Items listed in a dataset
⟨

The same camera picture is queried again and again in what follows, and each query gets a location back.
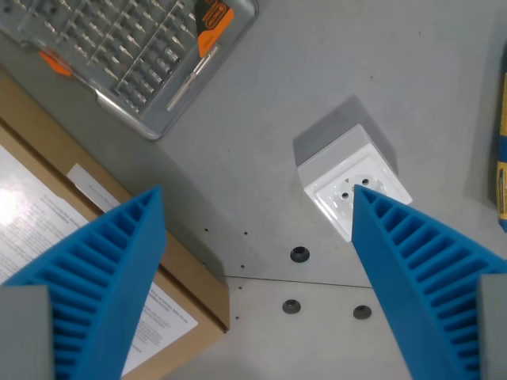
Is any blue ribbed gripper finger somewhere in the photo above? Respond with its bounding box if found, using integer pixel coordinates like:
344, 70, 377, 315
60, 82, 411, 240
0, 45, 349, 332
351, 184, 507, 380
0, 184, 167, 380

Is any small white label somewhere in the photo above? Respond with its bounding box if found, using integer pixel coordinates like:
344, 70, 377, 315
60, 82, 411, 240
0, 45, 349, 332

⟩

Among the entries above, find every line holding "somewhere" and copy it.

Exercise output:
Is any blue ribbed gripper finger somewhere in the photo above? Respond with its bounding box if found, using integer pixel coordinates like:
Is any small white label somewhere in the photo above? Respond with its bounding box if found, using integer pixel coordinates like:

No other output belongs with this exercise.